** Directions for this task **
Locate each line of the material that contains "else", then return it.

───── Information supplied

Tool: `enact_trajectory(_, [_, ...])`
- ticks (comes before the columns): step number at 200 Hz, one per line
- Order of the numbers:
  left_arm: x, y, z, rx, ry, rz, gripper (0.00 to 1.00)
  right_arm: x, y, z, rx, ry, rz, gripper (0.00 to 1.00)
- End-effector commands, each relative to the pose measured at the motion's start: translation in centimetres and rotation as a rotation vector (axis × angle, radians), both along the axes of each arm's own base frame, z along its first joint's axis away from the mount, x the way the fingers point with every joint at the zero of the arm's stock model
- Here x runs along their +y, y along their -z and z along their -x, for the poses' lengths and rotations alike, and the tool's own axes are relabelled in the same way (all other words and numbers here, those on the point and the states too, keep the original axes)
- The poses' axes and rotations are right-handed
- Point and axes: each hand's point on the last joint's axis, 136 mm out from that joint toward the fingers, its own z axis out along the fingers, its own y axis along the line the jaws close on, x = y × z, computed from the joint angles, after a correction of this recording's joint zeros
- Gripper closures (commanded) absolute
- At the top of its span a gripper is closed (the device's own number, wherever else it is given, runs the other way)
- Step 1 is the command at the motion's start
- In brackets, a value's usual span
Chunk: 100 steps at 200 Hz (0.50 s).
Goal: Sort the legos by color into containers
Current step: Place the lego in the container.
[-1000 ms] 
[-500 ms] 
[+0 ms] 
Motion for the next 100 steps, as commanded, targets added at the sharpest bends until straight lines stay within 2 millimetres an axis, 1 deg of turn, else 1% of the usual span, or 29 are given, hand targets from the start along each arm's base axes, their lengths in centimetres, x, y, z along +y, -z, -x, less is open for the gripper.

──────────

** Result **
- At the top of its span a gripper is closed (the device's own number, wherever else it is given, runs the other way)
Motion for the next 100 steps, as commanded, targets added at the sharpest bends until straight lines stay within 2 millimetres an axis, 1 deg of turn, else 1% of the usual span, or 29 are given, hand targets from the start along each arm's base axes, their lengths in centimetres, x, y, z along +y, -z, -x, less is open for the gripper.

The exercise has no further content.